Bien qu'également nécessaires, les vérités éternelles n'ont pas toutes la même extension; elles forment une sorte de hiérarchie au sommet de laquelle il y a deux principes régulateurs: celui de la contradiction, et celui de la raison suffisante ou déterminante[163].
[Note 163: LEIBNIZ, Théod., p. 515b, 44.]
Le premier de ces principes peut se définir ainsi: A est A, ou bien: A ne saurait être non A; et il signifie qu'une même proposition ne saurait être vraie et fausse à la fois[164].
[Note 164: LEIBNIZ, N. Essais, p. 338b-339a, 1.]
C'est ce principe qui régit les vérités éternelles[165]; et voilà pourquoi il est utile et parfois même nécessaire d'y recourir dans la démonstration.
[Note 165: LEIBNIZ, Théod., p. 480a, 2.]
Considéré sous sa forme positive A = A, le principe de contradiction est le type auquel il convient de réduire, «à force de conséquences et de définitions», les énonciations universelles dont nous n'avons pas encore l'évidence; car les idées qui s'accordent entre elles se ramènent toujours soit à une identité totale, soit à une identité partielle[166].

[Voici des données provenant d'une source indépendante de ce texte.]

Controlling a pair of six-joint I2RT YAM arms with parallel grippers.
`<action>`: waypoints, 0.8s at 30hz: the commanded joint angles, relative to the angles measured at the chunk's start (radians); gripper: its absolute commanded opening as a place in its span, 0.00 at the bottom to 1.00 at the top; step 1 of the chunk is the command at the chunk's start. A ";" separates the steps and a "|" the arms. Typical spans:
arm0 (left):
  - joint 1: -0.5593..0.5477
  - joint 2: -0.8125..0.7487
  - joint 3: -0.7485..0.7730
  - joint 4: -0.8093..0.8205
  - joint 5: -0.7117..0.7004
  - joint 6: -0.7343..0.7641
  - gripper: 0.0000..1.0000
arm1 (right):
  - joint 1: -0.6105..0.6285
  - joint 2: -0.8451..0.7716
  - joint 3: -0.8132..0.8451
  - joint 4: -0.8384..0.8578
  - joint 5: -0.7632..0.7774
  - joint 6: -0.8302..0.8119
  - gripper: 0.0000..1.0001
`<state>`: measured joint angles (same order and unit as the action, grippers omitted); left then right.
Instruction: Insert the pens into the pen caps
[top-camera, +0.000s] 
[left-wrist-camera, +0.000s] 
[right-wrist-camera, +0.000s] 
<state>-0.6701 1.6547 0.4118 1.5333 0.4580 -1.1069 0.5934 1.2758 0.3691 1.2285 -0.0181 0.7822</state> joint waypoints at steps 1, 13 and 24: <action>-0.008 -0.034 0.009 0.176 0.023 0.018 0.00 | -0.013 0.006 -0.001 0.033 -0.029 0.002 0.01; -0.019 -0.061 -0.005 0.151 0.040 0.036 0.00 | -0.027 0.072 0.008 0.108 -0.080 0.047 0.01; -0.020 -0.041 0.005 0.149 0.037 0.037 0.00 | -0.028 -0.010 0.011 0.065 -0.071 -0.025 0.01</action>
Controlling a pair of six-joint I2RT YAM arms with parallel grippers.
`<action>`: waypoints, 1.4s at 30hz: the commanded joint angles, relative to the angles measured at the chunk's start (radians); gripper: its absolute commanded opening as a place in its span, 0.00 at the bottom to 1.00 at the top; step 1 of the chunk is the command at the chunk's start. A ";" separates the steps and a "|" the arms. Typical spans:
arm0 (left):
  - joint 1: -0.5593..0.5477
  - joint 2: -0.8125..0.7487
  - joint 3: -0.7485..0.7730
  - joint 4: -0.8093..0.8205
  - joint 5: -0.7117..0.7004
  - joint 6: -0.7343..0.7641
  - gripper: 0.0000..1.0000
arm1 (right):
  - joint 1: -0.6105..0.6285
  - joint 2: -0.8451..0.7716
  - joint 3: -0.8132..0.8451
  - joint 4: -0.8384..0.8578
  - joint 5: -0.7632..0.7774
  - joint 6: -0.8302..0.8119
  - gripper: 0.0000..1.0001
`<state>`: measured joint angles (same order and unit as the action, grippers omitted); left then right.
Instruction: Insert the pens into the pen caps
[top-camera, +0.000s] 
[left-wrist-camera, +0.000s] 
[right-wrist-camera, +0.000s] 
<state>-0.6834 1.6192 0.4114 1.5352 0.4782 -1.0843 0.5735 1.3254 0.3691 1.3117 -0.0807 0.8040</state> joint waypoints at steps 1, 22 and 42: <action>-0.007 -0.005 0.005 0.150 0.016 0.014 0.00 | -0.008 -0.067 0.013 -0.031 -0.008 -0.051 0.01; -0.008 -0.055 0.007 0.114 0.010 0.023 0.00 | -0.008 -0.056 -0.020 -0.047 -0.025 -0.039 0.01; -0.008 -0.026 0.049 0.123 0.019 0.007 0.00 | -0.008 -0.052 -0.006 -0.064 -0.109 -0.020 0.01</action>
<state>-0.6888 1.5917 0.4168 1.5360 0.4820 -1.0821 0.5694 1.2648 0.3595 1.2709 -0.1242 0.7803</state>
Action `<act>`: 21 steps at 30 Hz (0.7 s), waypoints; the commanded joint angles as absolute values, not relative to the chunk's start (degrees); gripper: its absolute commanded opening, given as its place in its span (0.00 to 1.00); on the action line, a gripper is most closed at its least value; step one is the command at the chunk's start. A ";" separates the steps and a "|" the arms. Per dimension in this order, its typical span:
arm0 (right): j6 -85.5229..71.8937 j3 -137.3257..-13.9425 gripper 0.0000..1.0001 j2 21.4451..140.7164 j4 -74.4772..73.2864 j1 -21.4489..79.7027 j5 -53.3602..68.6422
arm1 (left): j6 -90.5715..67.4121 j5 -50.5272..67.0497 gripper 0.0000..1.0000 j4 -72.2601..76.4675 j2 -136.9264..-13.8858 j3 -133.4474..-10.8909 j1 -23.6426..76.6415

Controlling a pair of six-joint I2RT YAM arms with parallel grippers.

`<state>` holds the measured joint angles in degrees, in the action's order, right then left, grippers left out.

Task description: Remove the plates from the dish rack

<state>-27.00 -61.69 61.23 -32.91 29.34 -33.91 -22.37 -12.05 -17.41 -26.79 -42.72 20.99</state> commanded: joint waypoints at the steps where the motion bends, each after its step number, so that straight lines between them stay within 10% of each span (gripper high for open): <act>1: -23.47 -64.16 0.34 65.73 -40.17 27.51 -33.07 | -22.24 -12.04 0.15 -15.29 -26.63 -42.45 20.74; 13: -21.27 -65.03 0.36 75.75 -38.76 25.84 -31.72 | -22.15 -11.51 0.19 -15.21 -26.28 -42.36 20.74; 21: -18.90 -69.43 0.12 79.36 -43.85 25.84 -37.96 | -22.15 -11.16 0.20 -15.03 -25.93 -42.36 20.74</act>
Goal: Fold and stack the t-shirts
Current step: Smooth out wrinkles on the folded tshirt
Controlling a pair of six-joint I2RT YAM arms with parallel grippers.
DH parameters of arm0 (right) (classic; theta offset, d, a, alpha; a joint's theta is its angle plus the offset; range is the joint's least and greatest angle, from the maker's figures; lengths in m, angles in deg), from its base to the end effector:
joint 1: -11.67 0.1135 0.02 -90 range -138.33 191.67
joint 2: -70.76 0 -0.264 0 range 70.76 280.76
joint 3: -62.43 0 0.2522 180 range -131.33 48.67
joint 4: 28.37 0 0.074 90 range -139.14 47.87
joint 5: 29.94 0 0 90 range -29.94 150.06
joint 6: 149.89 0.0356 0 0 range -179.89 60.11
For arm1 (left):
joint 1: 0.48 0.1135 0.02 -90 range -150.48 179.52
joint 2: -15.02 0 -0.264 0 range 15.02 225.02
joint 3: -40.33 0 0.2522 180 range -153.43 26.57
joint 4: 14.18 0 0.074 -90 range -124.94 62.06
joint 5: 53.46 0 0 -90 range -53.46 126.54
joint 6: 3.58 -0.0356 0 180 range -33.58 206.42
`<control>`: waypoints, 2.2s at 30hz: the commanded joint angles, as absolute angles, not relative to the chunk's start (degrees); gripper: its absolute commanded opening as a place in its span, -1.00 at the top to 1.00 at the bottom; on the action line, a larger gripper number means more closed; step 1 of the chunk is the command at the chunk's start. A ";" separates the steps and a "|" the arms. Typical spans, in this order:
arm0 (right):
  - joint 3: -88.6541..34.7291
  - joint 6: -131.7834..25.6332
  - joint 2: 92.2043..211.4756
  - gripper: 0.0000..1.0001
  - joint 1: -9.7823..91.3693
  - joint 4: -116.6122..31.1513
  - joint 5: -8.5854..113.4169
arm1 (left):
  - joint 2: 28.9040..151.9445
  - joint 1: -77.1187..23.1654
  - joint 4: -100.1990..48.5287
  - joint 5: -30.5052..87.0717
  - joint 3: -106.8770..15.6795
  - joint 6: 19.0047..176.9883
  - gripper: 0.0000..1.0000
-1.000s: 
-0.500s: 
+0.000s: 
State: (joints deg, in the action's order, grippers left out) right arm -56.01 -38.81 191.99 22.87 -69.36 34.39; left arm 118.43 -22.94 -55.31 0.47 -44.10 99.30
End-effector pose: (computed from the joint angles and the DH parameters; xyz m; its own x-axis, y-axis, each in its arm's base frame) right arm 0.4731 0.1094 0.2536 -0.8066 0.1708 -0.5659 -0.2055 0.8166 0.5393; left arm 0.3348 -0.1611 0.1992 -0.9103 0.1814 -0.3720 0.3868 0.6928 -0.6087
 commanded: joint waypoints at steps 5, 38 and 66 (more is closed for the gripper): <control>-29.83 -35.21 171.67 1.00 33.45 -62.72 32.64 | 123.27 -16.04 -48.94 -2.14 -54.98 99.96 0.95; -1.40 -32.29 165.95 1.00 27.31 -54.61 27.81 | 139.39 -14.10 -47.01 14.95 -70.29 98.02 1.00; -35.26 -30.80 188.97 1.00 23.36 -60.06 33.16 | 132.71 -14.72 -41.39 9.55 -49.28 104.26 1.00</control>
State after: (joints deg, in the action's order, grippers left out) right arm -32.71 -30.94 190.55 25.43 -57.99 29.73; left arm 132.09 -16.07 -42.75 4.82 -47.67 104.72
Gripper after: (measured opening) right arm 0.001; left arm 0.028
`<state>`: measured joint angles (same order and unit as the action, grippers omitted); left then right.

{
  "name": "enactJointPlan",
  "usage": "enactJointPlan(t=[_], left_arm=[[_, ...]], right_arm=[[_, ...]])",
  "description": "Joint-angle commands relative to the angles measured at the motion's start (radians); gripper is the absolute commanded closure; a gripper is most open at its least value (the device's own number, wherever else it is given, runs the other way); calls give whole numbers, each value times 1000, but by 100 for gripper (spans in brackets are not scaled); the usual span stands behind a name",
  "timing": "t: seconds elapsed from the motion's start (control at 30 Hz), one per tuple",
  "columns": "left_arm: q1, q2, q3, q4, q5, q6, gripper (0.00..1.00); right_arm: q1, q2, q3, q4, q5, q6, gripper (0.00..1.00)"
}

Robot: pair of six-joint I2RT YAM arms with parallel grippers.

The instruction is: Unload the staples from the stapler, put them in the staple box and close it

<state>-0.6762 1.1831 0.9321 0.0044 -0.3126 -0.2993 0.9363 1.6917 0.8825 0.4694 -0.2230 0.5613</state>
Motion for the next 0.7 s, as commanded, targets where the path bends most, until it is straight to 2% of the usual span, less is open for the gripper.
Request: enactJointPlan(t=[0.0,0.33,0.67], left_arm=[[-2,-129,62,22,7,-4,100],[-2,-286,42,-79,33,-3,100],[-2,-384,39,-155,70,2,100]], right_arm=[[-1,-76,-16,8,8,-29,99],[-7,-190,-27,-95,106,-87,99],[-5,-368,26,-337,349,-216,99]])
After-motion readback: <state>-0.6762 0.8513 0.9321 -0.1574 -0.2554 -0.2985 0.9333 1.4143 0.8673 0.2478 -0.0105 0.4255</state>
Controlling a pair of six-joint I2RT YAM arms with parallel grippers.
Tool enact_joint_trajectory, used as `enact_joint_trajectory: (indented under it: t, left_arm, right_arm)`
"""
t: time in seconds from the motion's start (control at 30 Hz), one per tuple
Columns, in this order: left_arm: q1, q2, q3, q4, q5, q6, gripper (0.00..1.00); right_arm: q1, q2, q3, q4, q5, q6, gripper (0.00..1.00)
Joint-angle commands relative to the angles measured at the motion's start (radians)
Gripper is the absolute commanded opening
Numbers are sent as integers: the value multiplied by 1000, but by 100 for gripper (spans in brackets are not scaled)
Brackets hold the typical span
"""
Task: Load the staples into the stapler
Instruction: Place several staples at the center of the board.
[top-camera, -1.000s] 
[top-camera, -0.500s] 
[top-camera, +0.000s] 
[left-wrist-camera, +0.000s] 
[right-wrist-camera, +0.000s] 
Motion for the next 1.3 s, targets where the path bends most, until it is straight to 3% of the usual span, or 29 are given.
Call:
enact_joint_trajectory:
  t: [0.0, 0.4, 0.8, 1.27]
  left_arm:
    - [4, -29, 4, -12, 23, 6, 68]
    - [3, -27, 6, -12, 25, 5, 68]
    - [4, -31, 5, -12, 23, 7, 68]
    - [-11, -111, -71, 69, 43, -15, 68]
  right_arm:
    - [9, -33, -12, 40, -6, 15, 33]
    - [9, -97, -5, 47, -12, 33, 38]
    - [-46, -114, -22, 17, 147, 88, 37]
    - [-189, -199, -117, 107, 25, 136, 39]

[Note 166: LEIBNIZ, N. Essais, p. 370b, 3.]
Considéré sous sa forme négative, le principe de contradiction fonde ce qu'on appelle la démonstration par l'absurde. Lorsqu'on aboutit par voie légitime à une conséquence dont les termes s'excluent, on peut en inférer la fausseté de la proposition d'où l'on est parti et par là même la vérité de sa contradictoire. Et ce procédé, familier aux mathématiciens, est aussi d'un grand secours pour les philosophes, lorsqu'ils l'emploient avec prudence[167]; l'on ne saurait blâmer les scolastiques d'en avoir fait usage.